Print exactly the lines below between the line holding "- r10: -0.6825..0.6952" and the line holding "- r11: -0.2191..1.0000", inclusive, and nothing more.

= = = =

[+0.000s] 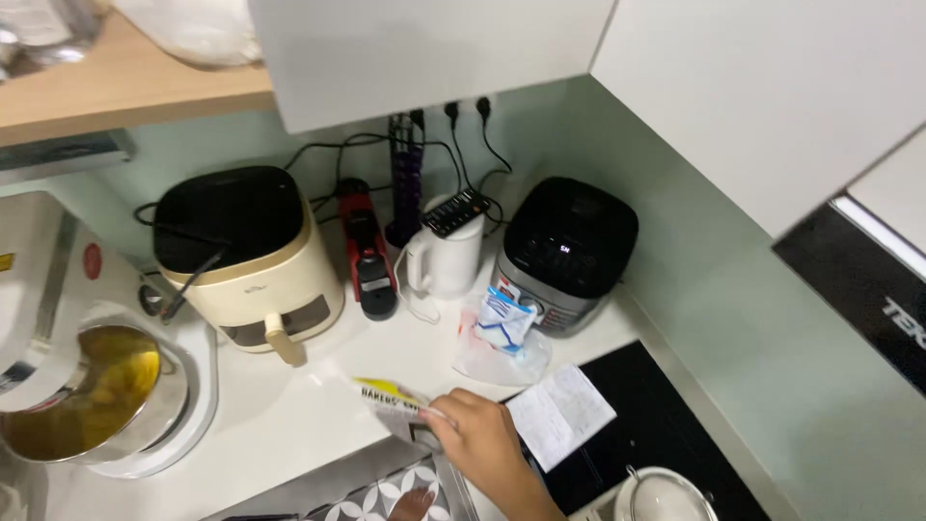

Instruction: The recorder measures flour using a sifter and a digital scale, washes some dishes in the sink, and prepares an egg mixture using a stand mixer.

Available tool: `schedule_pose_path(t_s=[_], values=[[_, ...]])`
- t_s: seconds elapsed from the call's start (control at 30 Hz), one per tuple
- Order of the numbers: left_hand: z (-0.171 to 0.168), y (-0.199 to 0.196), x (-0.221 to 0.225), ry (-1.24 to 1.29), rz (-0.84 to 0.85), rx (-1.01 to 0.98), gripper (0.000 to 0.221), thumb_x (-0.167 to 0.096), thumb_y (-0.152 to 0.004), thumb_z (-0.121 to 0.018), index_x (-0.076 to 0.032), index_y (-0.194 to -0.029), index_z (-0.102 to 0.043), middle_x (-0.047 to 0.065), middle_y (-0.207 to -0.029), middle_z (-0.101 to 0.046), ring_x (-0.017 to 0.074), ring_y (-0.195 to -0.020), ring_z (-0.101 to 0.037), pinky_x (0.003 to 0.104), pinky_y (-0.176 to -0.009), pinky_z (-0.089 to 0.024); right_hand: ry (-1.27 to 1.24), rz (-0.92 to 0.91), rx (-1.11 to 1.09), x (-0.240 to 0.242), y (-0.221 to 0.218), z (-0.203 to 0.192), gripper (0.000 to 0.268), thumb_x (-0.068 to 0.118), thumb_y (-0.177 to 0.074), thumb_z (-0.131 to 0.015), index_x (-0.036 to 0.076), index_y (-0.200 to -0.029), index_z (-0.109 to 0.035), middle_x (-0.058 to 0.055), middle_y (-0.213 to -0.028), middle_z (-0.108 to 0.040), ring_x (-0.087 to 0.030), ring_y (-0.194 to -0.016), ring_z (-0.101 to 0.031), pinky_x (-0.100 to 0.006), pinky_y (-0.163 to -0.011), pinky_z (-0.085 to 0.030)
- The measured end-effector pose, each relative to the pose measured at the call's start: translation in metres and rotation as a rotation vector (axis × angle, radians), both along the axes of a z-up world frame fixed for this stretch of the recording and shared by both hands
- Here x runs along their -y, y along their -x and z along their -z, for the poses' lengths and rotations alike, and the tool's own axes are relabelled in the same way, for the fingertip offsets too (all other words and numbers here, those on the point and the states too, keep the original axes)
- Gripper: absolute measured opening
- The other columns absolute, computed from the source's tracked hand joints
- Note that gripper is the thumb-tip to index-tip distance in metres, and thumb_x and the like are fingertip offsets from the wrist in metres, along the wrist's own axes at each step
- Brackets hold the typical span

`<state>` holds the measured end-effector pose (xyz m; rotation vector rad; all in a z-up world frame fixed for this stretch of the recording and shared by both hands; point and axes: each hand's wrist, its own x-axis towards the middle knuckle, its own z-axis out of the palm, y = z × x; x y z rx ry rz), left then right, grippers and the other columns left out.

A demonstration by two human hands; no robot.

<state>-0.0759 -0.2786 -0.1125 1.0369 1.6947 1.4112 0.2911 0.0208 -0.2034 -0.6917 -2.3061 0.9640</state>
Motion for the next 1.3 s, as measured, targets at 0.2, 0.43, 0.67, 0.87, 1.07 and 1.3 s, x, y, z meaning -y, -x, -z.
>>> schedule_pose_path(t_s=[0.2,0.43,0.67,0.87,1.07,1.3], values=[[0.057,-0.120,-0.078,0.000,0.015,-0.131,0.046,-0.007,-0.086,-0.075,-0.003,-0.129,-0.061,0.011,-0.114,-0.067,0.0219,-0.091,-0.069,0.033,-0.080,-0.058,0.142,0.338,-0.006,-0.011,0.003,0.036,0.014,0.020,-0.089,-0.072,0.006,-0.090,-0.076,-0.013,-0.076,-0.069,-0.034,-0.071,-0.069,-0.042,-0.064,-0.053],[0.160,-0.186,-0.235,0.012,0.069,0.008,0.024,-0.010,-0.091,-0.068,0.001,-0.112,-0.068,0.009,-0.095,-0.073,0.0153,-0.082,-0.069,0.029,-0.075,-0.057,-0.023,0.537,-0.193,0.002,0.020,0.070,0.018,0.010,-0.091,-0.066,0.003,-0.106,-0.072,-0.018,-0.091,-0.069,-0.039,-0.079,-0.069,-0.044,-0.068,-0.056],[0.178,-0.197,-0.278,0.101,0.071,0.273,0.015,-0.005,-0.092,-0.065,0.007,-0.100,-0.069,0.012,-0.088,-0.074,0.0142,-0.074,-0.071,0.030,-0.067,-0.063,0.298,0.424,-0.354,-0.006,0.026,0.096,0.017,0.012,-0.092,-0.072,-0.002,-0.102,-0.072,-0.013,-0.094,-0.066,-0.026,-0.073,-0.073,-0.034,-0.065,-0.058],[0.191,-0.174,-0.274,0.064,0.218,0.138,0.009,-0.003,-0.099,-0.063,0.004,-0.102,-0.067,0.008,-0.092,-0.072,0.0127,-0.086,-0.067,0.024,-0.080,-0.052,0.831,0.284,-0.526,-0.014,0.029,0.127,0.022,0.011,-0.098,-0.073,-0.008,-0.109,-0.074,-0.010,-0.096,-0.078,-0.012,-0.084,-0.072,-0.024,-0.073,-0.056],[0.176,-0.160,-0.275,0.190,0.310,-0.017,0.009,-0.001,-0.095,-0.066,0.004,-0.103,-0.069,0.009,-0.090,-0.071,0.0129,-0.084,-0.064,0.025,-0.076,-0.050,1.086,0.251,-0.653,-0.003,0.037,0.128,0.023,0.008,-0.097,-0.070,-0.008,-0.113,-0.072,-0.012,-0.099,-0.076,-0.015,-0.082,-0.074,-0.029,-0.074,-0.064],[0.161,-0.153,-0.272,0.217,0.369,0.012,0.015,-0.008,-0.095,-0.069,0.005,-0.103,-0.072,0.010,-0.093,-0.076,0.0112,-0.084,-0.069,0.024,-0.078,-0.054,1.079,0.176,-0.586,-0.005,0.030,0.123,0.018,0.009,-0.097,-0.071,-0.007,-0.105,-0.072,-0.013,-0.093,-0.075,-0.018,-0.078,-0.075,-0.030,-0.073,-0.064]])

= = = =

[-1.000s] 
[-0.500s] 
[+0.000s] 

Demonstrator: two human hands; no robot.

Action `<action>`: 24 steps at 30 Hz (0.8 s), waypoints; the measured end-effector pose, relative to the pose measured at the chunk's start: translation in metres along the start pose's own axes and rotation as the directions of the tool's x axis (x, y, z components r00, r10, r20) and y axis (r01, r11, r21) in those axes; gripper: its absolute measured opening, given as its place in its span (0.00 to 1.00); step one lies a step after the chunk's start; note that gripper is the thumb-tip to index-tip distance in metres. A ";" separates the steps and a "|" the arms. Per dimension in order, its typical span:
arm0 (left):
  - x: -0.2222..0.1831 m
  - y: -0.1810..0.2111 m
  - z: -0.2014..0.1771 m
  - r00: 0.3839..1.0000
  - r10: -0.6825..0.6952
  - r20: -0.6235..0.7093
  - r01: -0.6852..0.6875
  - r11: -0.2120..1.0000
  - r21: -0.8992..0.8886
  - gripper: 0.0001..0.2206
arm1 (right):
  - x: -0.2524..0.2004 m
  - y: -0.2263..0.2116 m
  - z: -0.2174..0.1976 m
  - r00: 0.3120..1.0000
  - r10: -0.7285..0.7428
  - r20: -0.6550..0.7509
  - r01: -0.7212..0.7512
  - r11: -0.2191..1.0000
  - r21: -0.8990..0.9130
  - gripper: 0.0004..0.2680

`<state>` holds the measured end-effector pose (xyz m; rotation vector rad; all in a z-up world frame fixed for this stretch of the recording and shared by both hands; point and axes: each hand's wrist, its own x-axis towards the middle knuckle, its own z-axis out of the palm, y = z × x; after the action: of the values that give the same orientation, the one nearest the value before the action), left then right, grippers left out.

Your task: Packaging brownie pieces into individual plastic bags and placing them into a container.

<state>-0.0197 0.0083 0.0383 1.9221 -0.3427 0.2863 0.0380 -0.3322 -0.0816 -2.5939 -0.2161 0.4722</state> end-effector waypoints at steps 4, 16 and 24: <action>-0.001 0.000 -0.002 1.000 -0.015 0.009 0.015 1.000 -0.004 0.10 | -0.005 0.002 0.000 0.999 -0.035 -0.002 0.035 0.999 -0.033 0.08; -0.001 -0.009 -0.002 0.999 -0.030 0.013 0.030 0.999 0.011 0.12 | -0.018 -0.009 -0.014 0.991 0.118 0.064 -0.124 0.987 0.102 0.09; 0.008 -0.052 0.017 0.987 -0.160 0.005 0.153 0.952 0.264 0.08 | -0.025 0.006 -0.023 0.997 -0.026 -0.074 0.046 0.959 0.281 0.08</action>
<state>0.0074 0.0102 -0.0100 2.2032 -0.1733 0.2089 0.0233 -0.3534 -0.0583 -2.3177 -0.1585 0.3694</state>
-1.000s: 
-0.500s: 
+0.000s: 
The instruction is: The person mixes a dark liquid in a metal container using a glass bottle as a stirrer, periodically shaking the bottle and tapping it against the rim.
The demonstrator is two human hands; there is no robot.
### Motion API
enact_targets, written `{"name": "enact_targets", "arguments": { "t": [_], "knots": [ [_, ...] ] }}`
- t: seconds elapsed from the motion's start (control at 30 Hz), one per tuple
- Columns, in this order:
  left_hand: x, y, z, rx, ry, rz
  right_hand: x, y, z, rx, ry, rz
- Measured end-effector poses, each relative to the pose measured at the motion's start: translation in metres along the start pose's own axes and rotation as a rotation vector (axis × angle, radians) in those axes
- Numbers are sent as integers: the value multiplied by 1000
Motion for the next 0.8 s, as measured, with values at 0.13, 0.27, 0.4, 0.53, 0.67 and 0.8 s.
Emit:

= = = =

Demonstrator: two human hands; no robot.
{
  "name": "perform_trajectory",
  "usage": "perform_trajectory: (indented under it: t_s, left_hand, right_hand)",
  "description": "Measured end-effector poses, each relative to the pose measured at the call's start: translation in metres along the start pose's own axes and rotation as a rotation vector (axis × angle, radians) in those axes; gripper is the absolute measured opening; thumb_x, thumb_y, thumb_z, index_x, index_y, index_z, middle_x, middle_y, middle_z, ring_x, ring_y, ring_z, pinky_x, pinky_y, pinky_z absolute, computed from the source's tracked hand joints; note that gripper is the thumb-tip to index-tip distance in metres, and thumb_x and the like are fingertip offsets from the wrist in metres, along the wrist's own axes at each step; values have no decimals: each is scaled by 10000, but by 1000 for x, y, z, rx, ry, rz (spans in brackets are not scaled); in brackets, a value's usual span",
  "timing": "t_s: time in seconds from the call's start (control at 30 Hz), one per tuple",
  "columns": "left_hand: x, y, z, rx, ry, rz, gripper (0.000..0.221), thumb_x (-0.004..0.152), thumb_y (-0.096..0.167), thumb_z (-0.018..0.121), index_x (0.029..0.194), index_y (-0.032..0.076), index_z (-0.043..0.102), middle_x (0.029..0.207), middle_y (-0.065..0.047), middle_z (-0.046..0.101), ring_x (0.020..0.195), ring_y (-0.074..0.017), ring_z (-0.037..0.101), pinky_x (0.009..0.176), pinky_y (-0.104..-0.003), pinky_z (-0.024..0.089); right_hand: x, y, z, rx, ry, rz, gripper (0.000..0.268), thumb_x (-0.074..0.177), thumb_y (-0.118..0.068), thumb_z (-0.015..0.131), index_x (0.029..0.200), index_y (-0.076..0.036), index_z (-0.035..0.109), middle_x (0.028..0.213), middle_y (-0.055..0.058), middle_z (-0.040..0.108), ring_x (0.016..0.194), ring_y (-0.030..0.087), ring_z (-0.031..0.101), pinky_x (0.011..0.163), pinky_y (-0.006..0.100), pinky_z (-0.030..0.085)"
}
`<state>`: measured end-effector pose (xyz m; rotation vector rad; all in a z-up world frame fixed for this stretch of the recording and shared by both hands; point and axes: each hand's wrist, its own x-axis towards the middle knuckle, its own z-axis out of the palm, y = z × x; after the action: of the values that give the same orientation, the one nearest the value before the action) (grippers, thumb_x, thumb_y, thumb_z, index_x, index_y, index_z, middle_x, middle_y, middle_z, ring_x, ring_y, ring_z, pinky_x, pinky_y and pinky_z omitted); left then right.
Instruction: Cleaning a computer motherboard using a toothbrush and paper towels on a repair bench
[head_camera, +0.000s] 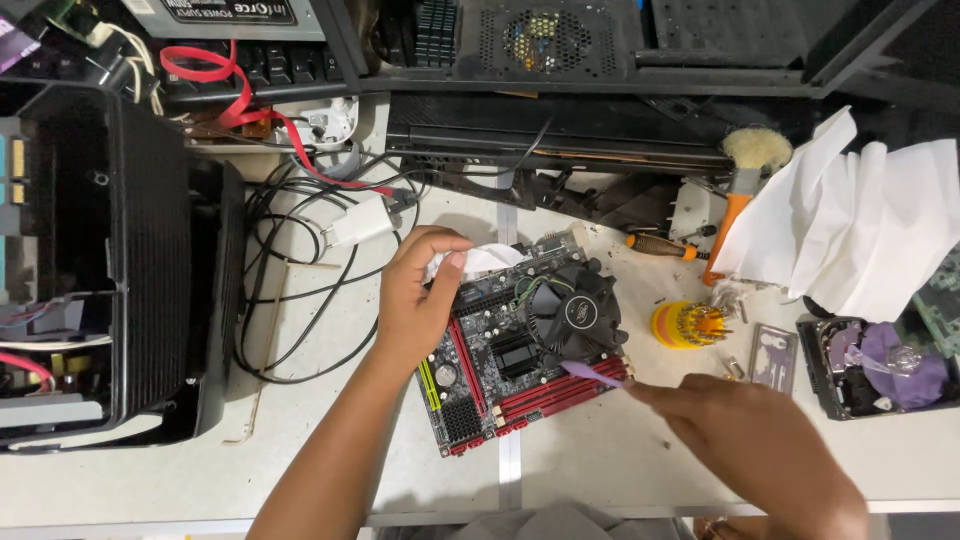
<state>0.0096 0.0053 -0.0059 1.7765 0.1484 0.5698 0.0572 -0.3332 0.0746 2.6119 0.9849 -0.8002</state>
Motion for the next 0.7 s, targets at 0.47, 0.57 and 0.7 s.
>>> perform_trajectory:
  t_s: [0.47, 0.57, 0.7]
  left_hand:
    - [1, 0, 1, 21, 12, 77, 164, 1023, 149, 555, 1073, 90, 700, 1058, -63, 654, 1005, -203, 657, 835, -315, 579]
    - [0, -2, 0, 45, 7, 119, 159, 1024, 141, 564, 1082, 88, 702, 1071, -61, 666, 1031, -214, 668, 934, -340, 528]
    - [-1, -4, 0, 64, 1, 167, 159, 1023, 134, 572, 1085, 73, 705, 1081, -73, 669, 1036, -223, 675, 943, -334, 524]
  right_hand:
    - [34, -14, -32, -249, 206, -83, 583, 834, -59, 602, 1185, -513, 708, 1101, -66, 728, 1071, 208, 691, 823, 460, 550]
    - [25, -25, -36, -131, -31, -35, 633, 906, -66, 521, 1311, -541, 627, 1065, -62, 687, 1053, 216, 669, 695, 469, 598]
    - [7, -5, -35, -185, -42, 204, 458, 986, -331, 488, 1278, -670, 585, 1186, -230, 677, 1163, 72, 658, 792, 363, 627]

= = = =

• **SOLUTION**
  - r10: -0.6825..0.6952
  - r20: -0.6235..0.7093
  - r01: -0.6852..0.6875
  - r11: -0.2120..1.0000
  - r21: -0.8992..0.8886
  - gripper: 0.0001..0.2206
arm1 (right):
  - x: -0.2524..0.2004 m
  - y: -0.2263..0.2116 m
  - z: -0.2174..0.1976 m
  - r00: 0.3120..1.0000
  - r10: -0.7285..0.7428
  - r20: -0.6550..0.7509
  - r01: -0.7212..0.7512
  - r11: -0.2191..1.0000

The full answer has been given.